-- COLLECTED DATA follows --

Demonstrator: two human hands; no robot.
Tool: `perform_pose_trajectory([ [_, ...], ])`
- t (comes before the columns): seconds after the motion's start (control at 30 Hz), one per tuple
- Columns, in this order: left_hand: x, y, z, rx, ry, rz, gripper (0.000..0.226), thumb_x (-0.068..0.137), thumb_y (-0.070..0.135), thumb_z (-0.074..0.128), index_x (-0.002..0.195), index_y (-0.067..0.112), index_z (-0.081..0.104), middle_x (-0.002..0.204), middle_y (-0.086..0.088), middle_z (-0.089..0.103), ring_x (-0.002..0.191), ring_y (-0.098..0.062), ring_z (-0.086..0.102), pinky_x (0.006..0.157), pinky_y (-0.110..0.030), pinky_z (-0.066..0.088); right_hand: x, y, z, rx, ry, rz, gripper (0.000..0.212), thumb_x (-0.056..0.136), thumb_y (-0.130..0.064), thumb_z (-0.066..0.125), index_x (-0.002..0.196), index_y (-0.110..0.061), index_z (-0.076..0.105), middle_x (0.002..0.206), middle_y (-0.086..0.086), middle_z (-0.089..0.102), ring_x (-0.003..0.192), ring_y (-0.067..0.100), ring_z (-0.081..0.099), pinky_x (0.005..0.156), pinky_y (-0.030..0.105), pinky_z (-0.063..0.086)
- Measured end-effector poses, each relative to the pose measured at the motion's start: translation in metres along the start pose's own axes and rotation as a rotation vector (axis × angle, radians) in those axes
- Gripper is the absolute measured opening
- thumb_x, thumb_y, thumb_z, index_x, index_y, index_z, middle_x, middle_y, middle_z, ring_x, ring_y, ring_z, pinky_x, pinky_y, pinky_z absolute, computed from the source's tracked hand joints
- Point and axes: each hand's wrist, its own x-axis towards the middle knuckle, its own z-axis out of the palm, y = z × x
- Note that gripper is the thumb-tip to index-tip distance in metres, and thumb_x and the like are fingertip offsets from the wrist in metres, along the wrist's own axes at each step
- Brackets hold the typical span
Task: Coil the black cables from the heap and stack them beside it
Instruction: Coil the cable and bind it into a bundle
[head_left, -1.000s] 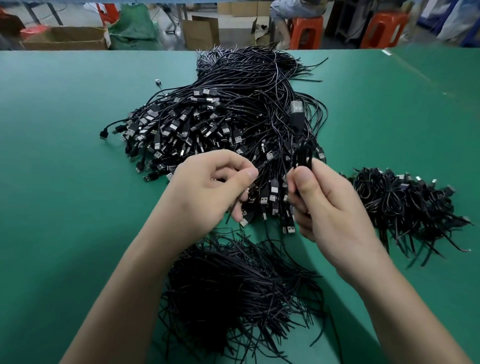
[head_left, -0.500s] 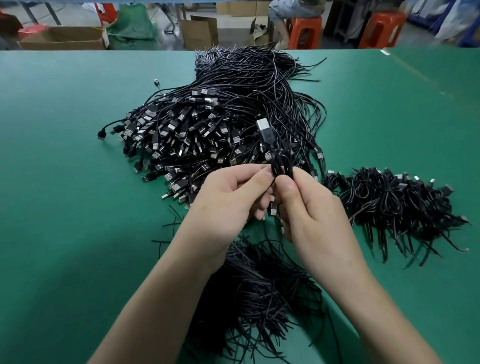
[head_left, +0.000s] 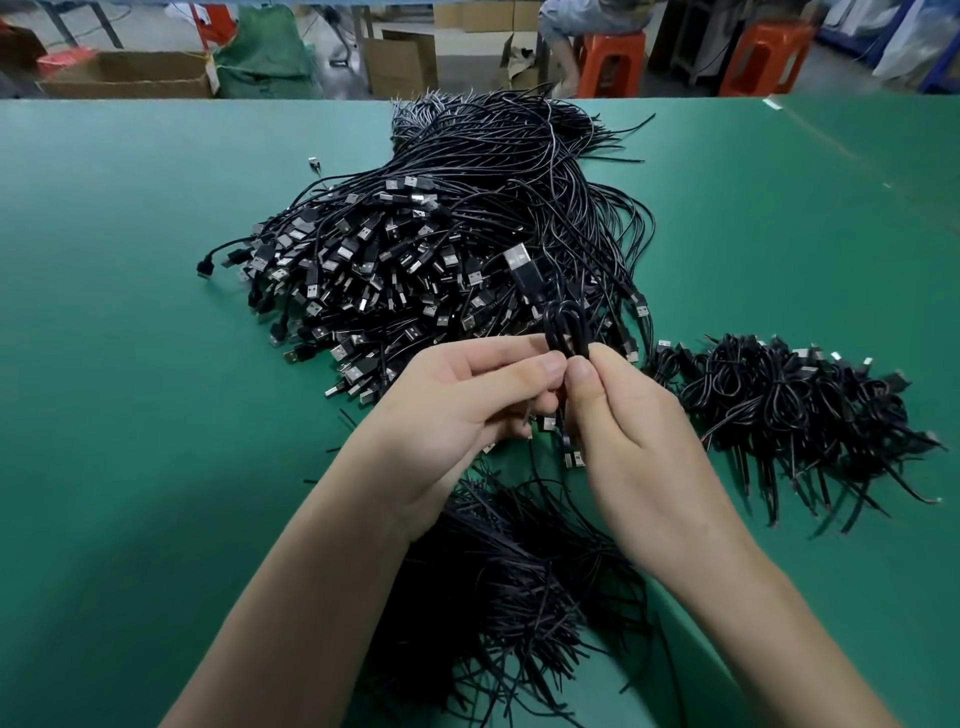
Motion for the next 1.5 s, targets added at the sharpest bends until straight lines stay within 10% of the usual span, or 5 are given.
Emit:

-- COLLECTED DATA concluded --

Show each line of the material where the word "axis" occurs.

- Measured end-effector poses, each relative to the pose measured at the motion's start: translation in metres along the start pose's own axes and rotation as a rotation vector (axis × angle, radians) in those axes
- Point and axes: each hand's wrist, its own x-axis towards the middle knuckle, its own z-axis out of the palm, y = z × x

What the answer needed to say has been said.